Y allí se encontraba él, imponente ante el salvaje gris que se le avecinaba de un cielo atronador. Las avasalladoras olas rompían contra las rocas, como gigantes de fuego que buscan derretir a golpes a aquellas montañas de acero, en una batalla perpetua. Una mar embravecida que asombraba al muchacho, acongojado ante tremendo espectáculo de la naturaleza. Bello era el cielo y bello era el suelo mojado sobre el que se posaba. Un techo pintado tímidamente por los lazos resplandecientes de un sol rojo al atardecer.
- No puedes esperarme eternamente – le espetó la chica desde el filo de la puerta que daba a la casa abandonada en la que iban a pasar la noche. Incluso en un ambiente tan revuelto se llegaba a apreciar su trágico aroma – sé que no puedes.
- ¿Te atreves a desafiarme? – replicó el joven – claro que puedo, no sería la primera vez que te ame hasta el final de los tiempos.
- Sabes que eso solo pasa en los cuentos para niños y princesas.
- Y en mis sueños – determinó él.
Las primeras gotas mojaban el bello semblante del muchacho, tan solo perturbado por sus pensamientos.
- En serio, es imposible.
- ¿Qué quieres apostar?
- ¿Qué puedes ofrecerme?
Entonces el joven calló y pensó durante un segundo, mientras un destello electrizante iluminaba el oscuro horizonte.
- El mundo – contestó.
- ¿Entero?
- Entero – afirmó rotundamente, con una voz tan confiada y profunda que la joven no pudo evitar estremecerse de pavor.
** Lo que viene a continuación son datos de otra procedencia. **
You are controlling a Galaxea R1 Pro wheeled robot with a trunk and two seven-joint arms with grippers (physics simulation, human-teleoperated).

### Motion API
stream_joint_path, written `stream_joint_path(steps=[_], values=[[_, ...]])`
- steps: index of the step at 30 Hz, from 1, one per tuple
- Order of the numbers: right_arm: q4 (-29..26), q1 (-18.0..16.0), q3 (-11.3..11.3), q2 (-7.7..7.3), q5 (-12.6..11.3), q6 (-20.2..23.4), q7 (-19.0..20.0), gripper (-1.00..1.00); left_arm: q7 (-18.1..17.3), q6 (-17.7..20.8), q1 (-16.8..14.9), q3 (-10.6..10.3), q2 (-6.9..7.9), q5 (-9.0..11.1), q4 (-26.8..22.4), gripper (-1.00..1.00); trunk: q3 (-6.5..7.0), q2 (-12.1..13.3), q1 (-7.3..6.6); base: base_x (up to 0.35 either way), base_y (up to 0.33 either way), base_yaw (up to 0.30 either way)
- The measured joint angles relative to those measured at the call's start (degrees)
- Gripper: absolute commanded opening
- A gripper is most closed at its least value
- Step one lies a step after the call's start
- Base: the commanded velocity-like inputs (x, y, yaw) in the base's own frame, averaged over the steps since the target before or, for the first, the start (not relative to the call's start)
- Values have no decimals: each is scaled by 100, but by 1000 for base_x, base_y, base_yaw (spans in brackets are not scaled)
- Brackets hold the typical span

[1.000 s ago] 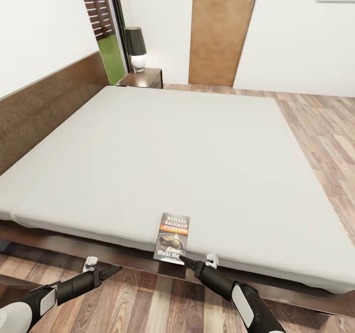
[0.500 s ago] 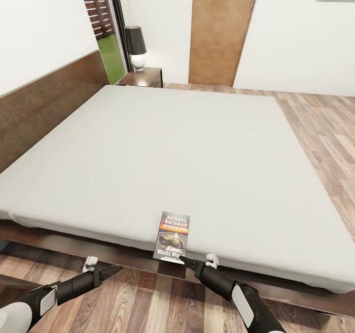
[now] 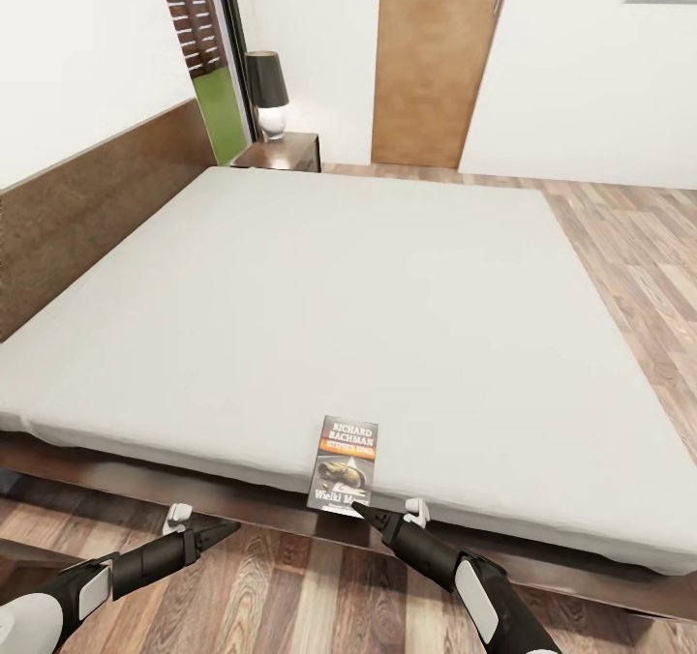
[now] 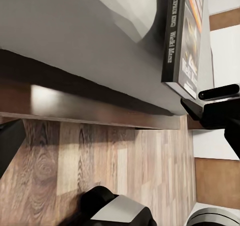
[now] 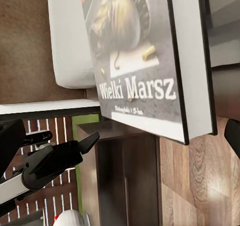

El silencio fue un tanto incómodo.
- No existe corazón que pueda albergar tanto amor.
- No, amor no. Ya no. De todas maneras, ¿quieres explicárselo tú a él, a ver si así, con tus palabras, logra comprender su terrible error?
- ¿Qué error?
- ¿De verdad me lo preguntas? – dijo mientras se acercó a ella. A estas alturas de la conversación el joven se había girado hacia ella, dando la espalda al colérico temporal. Dio otro paso - ¿por qué me castigas de esta manera? ¿no es suficiente para ti mi escarmiento?
- ¿De verdad me lo preguntas? – repitió ella indignada – yo nunca he buscado esta situación.
- Pues henos aquí, con mi pecho susurrando nanas de quebranto, con un día a día pesado de tanto pensarte, con un dolor latente que me corrompe fervientemente.
La tormenta arreciaba. La joven salió también a mojarse.
- ¿Y qué podemos hacer? – su voz rayaba el llanto – no puedo arriesgarme más todavía. Tu amor dura lo que un suspiro. Efímero no es el adjetivo, ni fugaz ni veloz…
- Eterno es, más bien – afirmó él sin dudarlo.
Otro silencio incómodo, roto por rayos y truenos.
- No debemos, no podemos… – sus pupilas trataban de no posarse en el infinito azul de la mirada de aquel joven al que antes había amado tanto. Así cayó sobre sus propias rodillas, desolada.
Él se agachó ante ella.
- Sabes que no habrá vida en mí sin tu boca, ¿cierto?
Ella asintió con la cabeza. Sus cabellos empapados. Entonces, alzó el rostro de su amada con una leve caricia, y su otra mano se acomodó en su cuello y sus ojos se posaron en sus ojos y sus labios en sus labios. Y allí mismo, en aquella casa abandonada donde pasaron la noche, se hicieron uno. Y no descansaron hasta la mañana siguiente, cuando el despejado cielo cantó ante su ventana, con un Sol más que brillante y una mar más que tranquila.